PROMPT:
Extract, without alteration, each line from the start of the listing to the line bearing "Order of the".

SUPPLIED MATERIAL:
- Opening Delimiter -

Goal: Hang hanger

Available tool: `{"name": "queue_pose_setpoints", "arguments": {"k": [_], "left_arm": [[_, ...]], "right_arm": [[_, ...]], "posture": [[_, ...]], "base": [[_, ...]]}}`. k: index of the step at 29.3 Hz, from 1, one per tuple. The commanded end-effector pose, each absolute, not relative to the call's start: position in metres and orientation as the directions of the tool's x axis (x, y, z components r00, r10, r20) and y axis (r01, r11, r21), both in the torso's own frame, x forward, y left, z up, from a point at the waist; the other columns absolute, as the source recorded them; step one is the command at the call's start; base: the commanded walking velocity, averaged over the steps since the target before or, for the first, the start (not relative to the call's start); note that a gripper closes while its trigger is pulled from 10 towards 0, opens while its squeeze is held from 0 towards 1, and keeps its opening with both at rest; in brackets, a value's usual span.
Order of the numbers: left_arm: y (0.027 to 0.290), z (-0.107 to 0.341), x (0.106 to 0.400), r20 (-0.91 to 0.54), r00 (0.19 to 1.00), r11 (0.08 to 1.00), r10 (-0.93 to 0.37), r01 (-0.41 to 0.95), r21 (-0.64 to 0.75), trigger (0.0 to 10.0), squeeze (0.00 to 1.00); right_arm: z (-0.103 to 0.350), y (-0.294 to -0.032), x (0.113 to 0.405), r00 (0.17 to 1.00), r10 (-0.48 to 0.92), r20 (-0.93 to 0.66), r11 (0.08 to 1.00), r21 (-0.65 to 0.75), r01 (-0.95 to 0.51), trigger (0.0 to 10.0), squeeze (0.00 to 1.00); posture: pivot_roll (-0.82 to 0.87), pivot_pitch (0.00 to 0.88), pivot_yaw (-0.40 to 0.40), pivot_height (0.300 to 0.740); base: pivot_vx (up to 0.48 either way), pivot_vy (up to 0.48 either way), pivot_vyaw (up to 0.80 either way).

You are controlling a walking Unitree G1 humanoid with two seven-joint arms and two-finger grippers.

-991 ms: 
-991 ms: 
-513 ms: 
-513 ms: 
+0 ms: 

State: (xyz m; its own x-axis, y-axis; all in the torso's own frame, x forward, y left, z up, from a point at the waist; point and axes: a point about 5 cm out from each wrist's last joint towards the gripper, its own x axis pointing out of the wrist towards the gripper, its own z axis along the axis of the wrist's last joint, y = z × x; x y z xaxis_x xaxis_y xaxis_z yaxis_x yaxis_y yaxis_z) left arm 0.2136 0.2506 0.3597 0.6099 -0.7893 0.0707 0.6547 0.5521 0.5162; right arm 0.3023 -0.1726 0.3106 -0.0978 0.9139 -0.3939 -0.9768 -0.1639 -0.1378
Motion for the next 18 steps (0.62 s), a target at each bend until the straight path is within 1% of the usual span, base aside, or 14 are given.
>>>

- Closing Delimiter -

RESULT:
Goal: Hang hanger

Available tool: `{"name": "queue_pose_setpoints", "arguments": {"k": [_], "left_arm": [[_, ...]], "right_arm": [[_, ...]], "posture": [[_, ...]], "base": [[_, ...]]}}`. k: index of the step at 29.3 Hz, from 1, one per tuple. The commanded end-effector pose, each absolute, not relative to the call's start: position in metres and orientation as the directions of the tool's x axis (x, y, z components r00, r10, r20) and y axis (r01, r11, r21), both in the torso's own frame, x forward, y left, z up, from a point at the waist; the other columns absolute, as the source recorded them; step one is the command at the call's start; base: the commanded walking velocity, averaged over the steps since the target before or, for the first, the start (not relative to the call's start); note that a gripper closes while its trigger is pulled from 10 towards 0, opens while its squeeze is held from 0 towards 1, and keeps its opening with both at rest; in brackets, a value's usual span.
Order of the numbers: left_arm: y (0.027 to 0.290), z (-0.107 to 0.341), x (0.106 to 0.400), r20 (-0.91 to 0.54), r00 (0.19 to 1.00), r11 (0.08 to 1.00), r10 (-0.93 to 0.37), r01 (-0.41 to 0.95), r21 (-0.64 to 0.75), trigger (0.0 to 10.0), squeeze (0.00 to 1.00); right_arm: z (-0.103 to 0.350), y (-0.294 to -0.032), x (0.113 to 0.405), r00 (0.17 to 1.00), r10 (-0.48 to 0.92), r20 (-0.93 to 0.66), r11 (0.08 to 1.00), r21 (-0.65 to 0.75), r01 (-0.95 to 0.51), trigger (0.0 to 10.0), squeeze (0.00 to 1.00); posture: pivot_roll (-0.82 to 0.87), pivot_pitch (0.00 to 0.88), pivot_yaw (-0.40 to 0.40), pivot_height (0.300 to 0.740); base: pivot_vx (up to 0.48 either way), pivot_vy (up to 0.48 either way), pivot_vyaw (up to 0.80 either way).

No additional work remains on the exercise.